The TEA began updating its rating methodology in late 2021 and the changes would have taken effect in 2023. According to previous Community Impact reporting, the changes raised the bar for schools to receive an A based on the college, career and military readiness of students from 60% to 88%, a 28 percentage-point increase.

State law stipulates A-F ratings be issued by Aug. 15 of each year, but that date was repeatedly pushed back in 2023. The agency had not issued ratings for the 2022-23 school year by the time a Travis County district judge blocked their release in October 2023.
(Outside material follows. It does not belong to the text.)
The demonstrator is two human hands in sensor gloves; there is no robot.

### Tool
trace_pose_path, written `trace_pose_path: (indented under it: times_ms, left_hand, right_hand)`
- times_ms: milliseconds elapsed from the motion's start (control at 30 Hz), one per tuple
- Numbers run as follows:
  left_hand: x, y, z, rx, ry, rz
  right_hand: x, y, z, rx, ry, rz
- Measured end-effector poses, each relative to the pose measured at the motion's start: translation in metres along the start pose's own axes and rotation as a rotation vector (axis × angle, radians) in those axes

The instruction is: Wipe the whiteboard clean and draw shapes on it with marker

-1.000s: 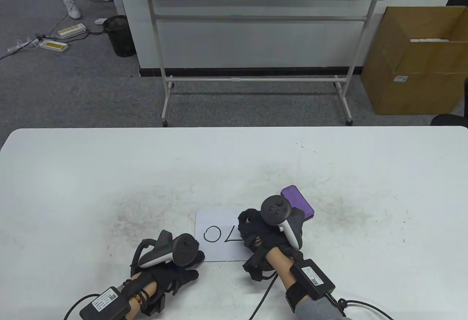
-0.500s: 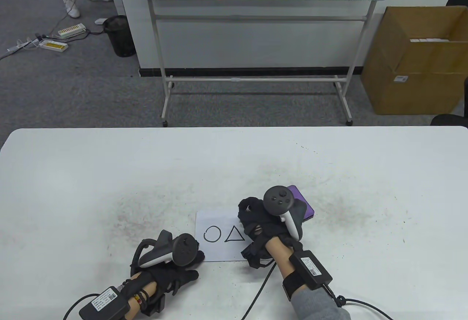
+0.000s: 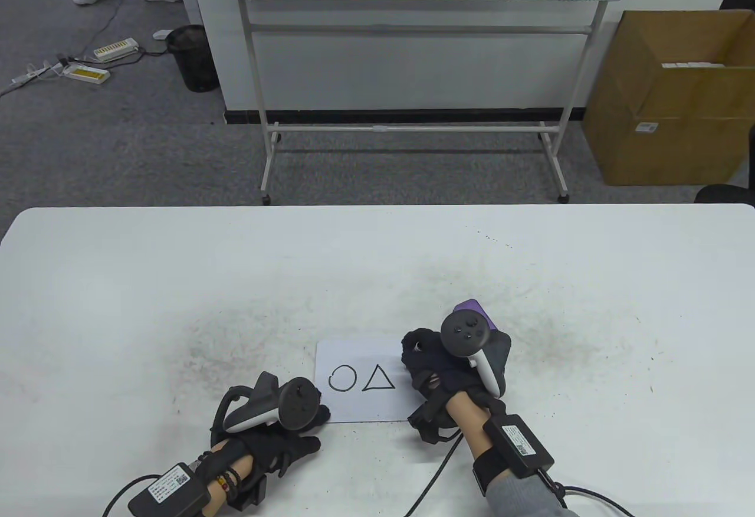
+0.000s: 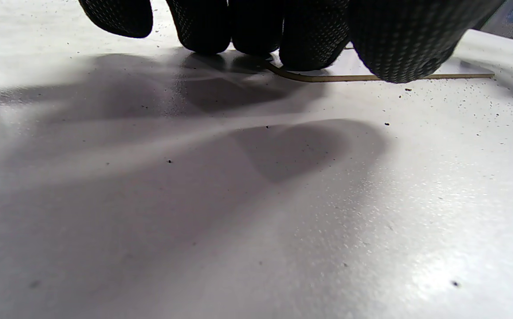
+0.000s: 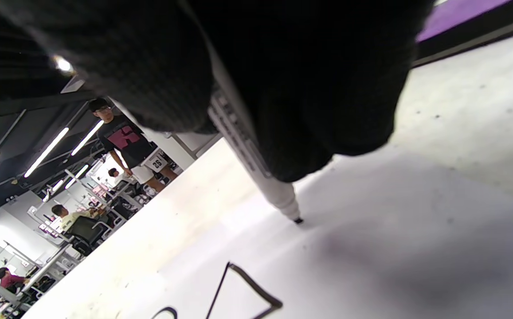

Two other Travis County judges later prohibited the TEA from assigning ratings for the 2023-24 school year. According to an August lawsuit, districts said the state had not fixed “mistakes” in the accountability system and made it “mathematically impossible” for many districts to receive a high rating.

Schools have not received complete A-F ratings since 2019. Accountability ratings were not issued at all in 2020 or 2021, due to the coronavirus pandemic. In 2022, schools that received a C or lower were deemed “not rated” as they recovered from pandemic-related learning loss.
What’s happening


On April 3, Texas’ 15th Court of Appeals reversed the district judge’s decision on the 2022-23 ratings.

The appeals court said the school districts did not sufficiently prove that it was outside Morath’s legal authority to release accountability ratings past certain deadlines. For this reason, Chief Justice Scott Brister wrote that the district court should not have blocked the ratings’ release.

In the ruling, Brister said the Texas Education Code does not include specific consequences for releasing A-F ratings or data after the deadline. State statute also allows the education commissioner to delay ratings due to a disaster, the court found.

“Generally, a late decision on the merits is better than never. ... The clear legislative intent... is to publish school ratings, not suppress them,” Brister wrote.

The 2024 case was also appealed to the state court, though a ruling had not been issued as of April 3.

At the Capitol

The Texas Senate Education Committee discussed on April 1 Senate Bill 1262, which would largely prevent school districts from challenging the TEA’s accountability ratings in court. Houston ISD Superintendent Mike Miles, who was appointed to lead the district by the TEA in June 2023, testified in support of the bill.

“Accountability without support just breeds a culture of fear, but accountability with strong support leads to a high-performance culture,” Miles told the committee.

SB 1262 was left pending in the committee on April 1.